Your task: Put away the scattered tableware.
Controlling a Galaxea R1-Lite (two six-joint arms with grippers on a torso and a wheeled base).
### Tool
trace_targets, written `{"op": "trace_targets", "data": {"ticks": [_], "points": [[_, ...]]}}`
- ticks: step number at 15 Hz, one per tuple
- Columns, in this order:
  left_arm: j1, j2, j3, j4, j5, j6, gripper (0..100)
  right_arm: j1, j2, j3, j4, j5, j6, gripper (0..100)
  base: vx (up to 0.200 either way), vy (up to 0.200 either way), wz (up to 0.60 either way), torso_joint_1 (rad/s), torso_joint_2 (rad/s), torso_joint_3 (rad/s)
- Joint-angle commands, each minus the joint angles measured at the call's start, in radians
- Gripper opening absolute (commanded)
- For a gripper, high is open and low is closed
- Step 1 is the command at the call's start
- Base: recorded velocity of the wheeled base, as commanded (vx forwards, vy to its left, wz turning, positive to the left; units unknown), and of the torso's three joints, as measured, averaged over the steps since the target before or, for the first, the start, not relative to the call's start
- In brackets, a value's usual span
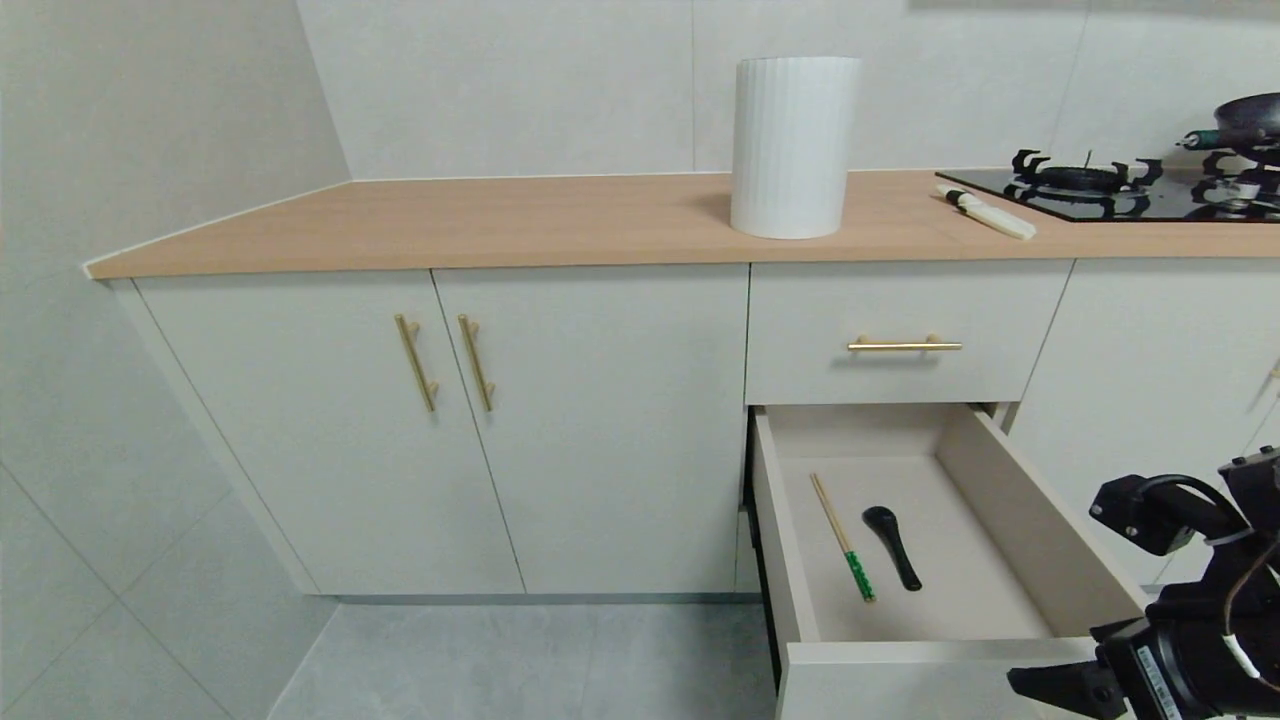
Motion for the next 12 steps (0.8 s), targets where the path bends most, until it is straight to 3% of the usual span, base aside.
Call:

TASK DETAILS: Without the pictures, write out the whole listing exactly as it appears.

EXERCISE OUTPUT:
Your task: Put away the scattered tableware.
Controlling a Galaxea R1-Lite (two six-joint arms with grippers on a torso and a wheeled base).
### Tool
trace_targets, written `{"op": "trace_targets", "data": {"ticks": [_], "points": [[_, ...]]}}`
- ticks: step number at 15 Hz, one per tuple
- Columns, in this order:
  left_arm: j1, j2, j3, j4, j5, j6, gripper (0..100)
  right_arm: j1, j2, j3, j4, j5, j6, gripper (0..100)
  base: vx (up to 0.200 either way), vy (up to 0.200 either way), wz (up to 0.60 either way), torso_joint_1 (rad/s), torso_joint_2 (rad/s), torso_joint_3 (rad/s)
- Joint-angle commands, each minus the joint angles measured at the call's start, in radians
- Gripper opening absolute (commanded)
- For a gripper, high is open and low is closed
- Step 1 is the command at the call's start
- Base: recorded velocity of the wheeled base, as commanded (vx forwards, vy to its left, wz turning, positive to the left; units unknown), and of the torso's three joints, as measured, averaged over the steps since the target before or, for the first, the start, not relative to the call's start
- In brackets, a value's usual span
Motion for the next 12 steps (0.8 s), targets where the path bends most, until it is straight to 3% of the usual span, base aside.
Call:

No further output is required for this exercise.